Hallo Rene, *,

ich sehe das sich das Thema zu stark ausweitet, will mich aber (da
persönlich angesprochen) nicht um die Antwort drücken.

Rene Hermann schrieb:
> Wer fischt solche Anfragen, die mehr Priorität genießen
> sollten, heraus?
> An wen sollen diese Anfragen dann weitergeleitet werden?

Im Moment tut da niemand was, weil niemand die Wichtigkeit erkennt
(IMHO).

> Dein Einwand ist ja gerechtfertigt, ohne Zweifel. Aber hast
> du evtl. Ideen, was man da verbessern könnte?

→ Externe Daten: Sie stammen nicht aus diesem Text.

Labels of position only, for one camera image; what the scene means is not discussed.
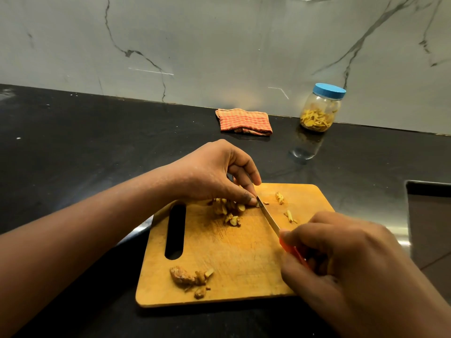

Nein, habe ich nicht. Ich habe hier leider nur eine Stimme und solange
die Mehrheit solche 'Kunden' für (nur) so wichtig hält wie jeden
Einzel-User kann man schwerlich was machen.
IMHO solange es uns besser gefällt Defizite die wir als Insider kennen
zu relativieren und uns eher an Lobeshymnen von Usern erfreuen die diese
Defizite noch nicht bemerkt haben wird eine Lösung schwer zu machen
sein. (tut mir leid, ich stehe zu diesem Satz)
Für mich fängt das damit an das wir uns eine Position erarbeiten, die
uns aus persönlichen Gesprächen eigentlich klar ist ... wie (IMHO):

Wir sollten, uns und jedem anderen, klarmachen das es uns um eine
eigenständige Office-Suite geht, das OpenSource für uns dabei die
Methode der Wahl ist, das aber die Arbeit im Projekt nicht ganz leicht
ist und eine kontra-MS-Haltung allein in keinem Fall eine
pro-OSS-Haltung ersetzen kann, das Arbeit im Projekt auch unbequem sein
kann und auch an Stellen getan werden muß wo es mal keinen Spaß macht.
Es gilt auch (und gilt eigentlich verstärkt, denn hier gibt es Defizite)
auf Firmenkunden zuzugehen und sie zu bestärken unser Tun als Grundlage
ihres Tun's aufzugreifen, ihnen auch zu sagen so wie wir ihre konkreten
Beiträge (z.B. im Sinne, Dokumentvorlagen, Makros - denn von 'richtigen'
Codebeiträge ist ja eher noch wenig vorhanden) begrüßen und brauchen, so
brauchen wir auch ihre kritische Begleitung des Projektes selbst.
Wir müssen uns der Doppelbedeutung von OpenOffice.org bewußt sein,
Programm *und* Projekt und für die Langzeitaktiven müssen Verbesserungen
auch oder gerade bei Letzterem hohe Priorität haben.